The principle is the decimal approximation. The algorithm keeps only the 11 digits of a number hoping that the truncature will not affect a lot the most left digits. To extend the search , it selects also a few approximative matches, always under the target, since the truncature makes the result smaller.
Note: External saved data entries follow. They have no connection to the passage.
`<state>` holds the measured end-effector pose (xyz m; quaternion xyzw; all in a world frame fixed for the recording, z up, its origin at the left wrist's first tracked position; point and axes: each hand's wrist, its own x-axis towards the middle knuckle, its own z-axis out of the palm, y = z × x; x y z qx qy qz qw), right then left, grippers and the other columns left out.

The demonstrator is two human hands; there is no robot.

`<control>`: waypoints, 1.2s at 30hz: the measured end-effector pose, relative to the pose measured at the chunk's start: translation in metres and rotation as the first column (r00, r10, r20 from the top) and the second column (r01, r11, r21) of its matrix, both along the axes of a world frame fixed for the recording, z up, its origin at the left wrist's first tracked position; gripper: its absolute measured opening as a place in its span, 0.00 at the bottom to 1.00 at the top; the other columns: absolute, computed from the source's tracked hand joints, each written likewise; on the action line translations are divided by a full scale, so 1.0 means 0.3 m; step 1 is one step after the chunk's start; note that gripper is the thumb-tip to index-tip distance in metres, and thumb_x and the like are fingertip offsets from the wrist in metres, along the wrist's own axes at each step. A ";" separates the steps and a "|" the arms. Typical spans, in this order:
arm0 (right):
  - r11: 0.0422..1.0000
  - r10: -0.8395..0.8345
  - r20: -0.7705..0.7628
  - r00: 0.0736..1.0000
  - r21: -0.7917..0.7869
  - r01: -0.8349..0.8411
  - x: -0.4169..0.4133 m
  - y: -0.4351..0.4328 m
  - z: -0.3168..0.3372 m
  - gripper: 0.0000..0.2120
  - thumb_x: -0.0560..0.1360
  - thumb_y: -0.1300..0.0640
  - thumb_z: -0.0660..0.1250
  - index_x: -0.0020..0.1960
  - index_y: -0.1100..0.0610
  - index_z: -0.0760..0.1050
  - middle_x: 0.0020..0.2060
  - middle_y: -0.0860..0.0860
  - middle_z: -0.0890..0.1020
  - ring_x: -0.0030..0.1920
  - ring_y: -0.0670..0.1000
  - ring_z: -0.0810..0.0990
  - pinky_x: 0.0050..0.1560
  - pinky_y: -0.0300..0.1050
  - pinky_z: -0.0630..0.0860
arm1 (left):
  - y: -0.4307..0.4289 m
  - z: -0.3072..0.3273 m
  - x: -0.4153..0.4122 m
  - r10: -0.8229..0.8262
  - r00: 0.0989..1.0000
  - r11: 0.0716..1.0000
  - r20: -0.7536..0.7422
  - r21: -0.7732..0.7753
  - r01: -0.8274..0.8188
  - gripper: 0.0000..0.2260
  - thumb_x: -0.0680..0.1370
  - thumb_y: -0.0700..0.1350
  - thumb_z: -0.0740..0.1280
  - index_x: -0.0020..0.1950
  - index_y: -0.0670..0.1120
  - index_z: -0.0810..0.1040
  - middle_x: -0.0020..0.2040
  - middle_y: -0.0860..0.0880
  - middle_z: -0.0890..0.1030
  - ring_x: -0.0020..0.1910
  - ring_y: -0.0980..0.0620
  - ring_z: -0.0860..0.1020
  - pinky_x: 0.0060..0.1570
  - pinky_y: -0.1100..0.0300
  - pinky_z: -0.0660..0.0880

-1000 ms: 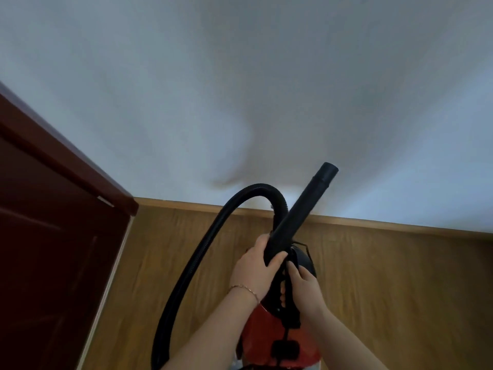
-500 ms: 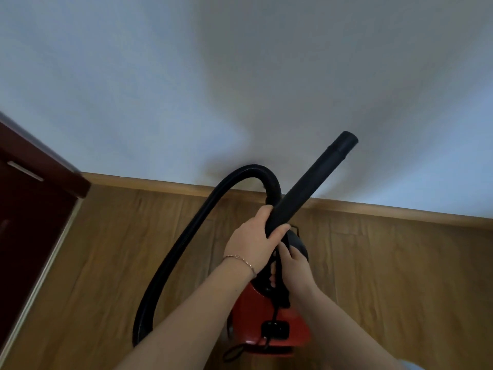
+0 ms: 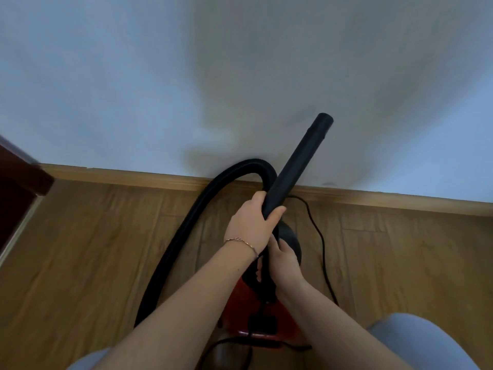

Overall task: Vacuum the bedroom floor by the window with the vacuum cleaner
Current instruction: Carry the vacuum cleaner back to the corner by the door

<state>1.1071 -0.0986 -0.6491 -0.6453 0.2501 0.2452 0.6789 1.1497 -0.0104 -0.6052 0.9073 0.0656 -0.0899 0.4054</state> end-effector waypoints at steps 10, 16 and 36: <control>0.995 0.070 -0.023 0.997 -0.063 -0.071 -0.017 0.032 -0.052 0.17 0.82 0.51 0.52 0.48 0.61 0.72 0.25 0.56 0.74 0.23 0.53 0.71 0.24 0.43 0.69 | -0.027 -0.081 0.021 0.066 0.997 0.991 0.046 0.112 -0.071 0.21 0.77 0.60 0.59 0.67 0.52 0.67 0.55 0.49 0.75 0.51 0.48 0.76 0.45 0.55 0.73; 0.999 0.047 -0.031 0.998 -0.001 -0.047 0.004 0.029 -0.053 0.19 0.82 0.53 0.53 0.40 0.61 0.72 0.24 0.57 0.73 0.23 0.54 0.71 0.25 0.44 0.68 | -0.017 -0.119 0.017 0.056 0.998 0.985 -0.014 0.163 -0.052 0.22 0.78 0.56 0.57 0.70 0.51 0.64 0.60 0.47 0.72 0.60 0.47 0.69 0.56 0.50 0.72; 0.943 0.280 -0.112 0.953 -0.154 -0.295 0.097 -0.039 -0.013 0.16 0.78 0.49 0.60 0.55 0.60 0.75 0.48 0.56 0.82 0.47 0.55 0.82 0.46 0.48 0.79 | 0.064 -0.190 -0.053 0.134 0.984 0.989 0.119 -0.074 -0.125 0.17 0.77 0.48 0.62 0.67 0.53 0.70 0.60 0.50 0.72 0.56 0.54 0.73 0.55 0.57 0.73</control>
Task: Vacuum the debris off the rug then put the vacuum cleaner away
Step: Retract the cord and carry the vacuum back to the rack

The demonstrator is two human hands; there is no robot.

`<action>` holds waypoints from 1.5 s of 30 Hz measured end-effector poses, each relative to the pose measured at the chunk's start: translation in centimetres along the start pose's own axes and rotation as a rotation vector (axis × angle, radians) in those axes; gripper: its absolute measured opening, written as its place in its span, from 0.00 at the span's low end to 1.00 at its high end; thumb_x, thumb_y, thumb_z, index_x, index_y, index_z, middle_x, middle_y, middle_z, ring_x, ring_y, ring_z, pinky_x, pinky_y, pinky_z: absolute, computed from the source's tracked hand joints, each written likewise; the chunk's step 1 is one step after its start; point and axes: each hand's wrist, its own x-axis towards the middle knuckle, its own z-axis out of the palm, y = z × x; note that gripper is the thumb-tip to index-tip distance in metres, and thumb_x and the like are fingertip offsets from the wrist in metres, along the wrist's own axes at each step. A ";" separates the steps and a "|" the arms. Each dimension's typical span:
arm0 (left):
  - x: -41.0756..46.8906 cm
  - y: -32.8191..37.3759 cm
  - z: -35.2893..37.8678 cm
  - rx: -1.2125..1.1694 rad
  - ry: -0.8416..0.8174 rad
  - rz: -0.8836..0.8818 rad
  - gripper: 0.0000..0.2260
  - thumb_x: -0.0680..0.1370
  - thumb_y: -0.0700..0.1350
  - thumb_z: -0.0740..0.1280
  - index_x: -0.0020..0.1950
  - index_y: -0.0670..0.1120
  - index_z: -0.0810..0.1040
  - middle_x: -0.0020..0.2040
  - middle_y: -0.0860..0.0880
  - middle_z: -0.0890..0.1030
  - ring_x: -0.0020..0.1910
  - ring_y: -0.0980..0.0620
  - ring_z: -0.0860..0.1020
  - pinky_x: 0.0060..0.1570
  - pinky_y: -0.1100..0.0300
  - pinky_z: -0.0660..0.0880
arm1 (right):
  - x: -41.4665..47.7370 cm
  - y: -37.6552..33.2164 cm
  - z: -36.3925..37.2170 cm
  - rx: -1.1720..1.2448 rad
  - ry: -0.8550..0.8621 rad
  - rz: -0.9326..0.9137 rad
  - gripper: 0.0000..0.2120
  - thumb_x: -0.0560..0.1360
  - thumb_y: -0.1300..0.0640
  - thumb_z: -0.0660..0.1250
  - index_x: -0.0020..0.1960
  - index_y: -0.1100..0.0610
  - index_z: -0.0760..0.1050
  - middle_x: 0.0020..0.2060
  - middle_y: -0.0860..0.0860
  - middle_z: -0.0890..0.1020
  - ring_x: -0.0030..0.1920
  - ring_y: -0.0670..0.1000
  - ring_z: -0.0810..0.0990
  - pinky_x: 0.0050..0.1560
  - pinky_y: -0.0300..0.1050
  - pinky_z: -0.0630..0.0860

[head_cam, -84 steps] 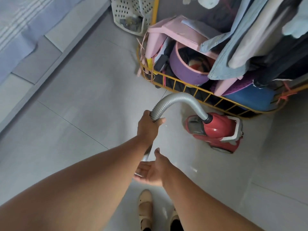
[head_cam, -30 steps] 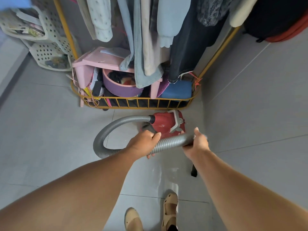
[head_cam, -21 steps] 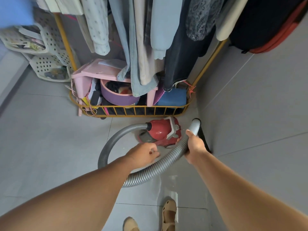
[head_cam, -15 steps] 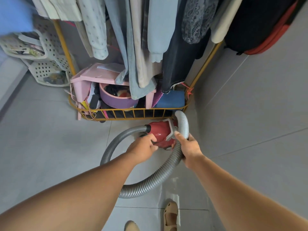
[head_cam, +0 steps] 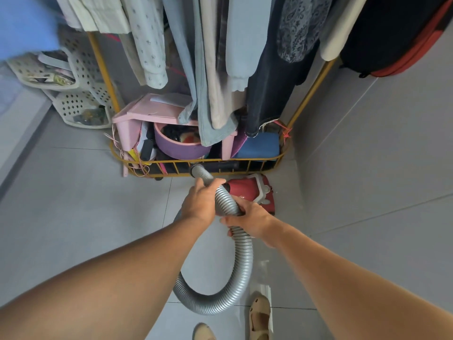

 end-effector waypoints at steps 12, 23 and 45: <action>2.8 -4.4 -1.4 0.381 -0.015 -0.033 0.23 0.71 0.58 0.71 0.59 0.50 0.69 0.58 0.49 0.76 0.62 0.47 0.72 0.73 0.47 0.54 | 4.7 -0.1 -1.3 -0.669 0.102 -0.030 0.29 0.71 0.62 0.72 0.69 0.49 0.68 0.53 0.49 0.77 0.52 0.50 0.76 0.49 0.40 0.73; 4.4 -7.7 -2.8 0.331 0.016 -0.128 0.26 0.73 0.59 0.68 0.63 0.45 0.67 0.59 0.43 0.74 0.60 0.43 0.71 0.56 0.50 0.69 | 8.0 2.3 -1.3 -0.955 0.294 0.177 0.19 0.75 0.58 0.66 0.63 0.52 0.64 0.52 0.55 0.78 0.56 0.59 0.77 0.56 0.55 0.76; 16.6 -3.0 3.5 0.466 -0.141 -0.222 0.30 0.79 0.65 0.54 0.71 0.45 0.59 0.56 0.42 0.78 0.55 0.42 0.78 0.43 0.54 0.66 | 18.6 6.4 -13.3 -0.932 0.449 0.407 0.23 0.80 0.58 0.60 0.73 0.55 0.59 0.67 0.58 0.73 0.67 0.60 0.70 0.63 0.53 0.69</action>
There is an example of implementation for the target 999 , easy to adapt to other ones:

function main()
{
    var i, k = 68719476736,res="",res2="" ; /// begin with 2^36
    for( i=37 ; i < 50000 ; i++ )
    {
        k = 2* ((""+k).substr(0,7)) ;

        var kk = (""+k).substr(0,3) ;
        if( kk=="999" ) // if( kk=="998" || kk=="999" )
        {
            res +=( k+" ("+i+"), " ) ;
            res2 +=( "2^"+i+"," ) ;
        }
    }

    return res+"\n"+res2+"\n" ;
}


// scratchpad formalism to output the result as the last seen variable
// type CTRL L to run
var tto , ttt = main() ;
tto = ttt ;

Truncated numbers selected with the power in parenthesis :

$99912223808 (2621), 99928497088 (4757), 99944773024 (6893), $ $99961051568 (9029), 99977332768 (11165), 99993616640 (13301), $ $99905846016 (15922), $ $99922118264 (18058), 99938393032 (20194), 99954670632 (22330), $ $99970950824 (24466), 99987233664 (26602), $ $99915739784 (31359), 99932013584 (33495), 99948290144 (35631), $ $99964569264 (37767), 99980851144 (39903), $ $99997135584 (42039), 99909361920 (44660), 99925634840 (46796), $ $99941910296 (48932); ...$

After external tests, $2^{2621}$, $2^{4757}$, $2^{6893}$ , $2^{9029}$ , $2^{11165}$ seem to work well with the target of the test $999$.

edit : keeping 11 significative digits and testing only the target, I get directly the same begining of the sequence solution.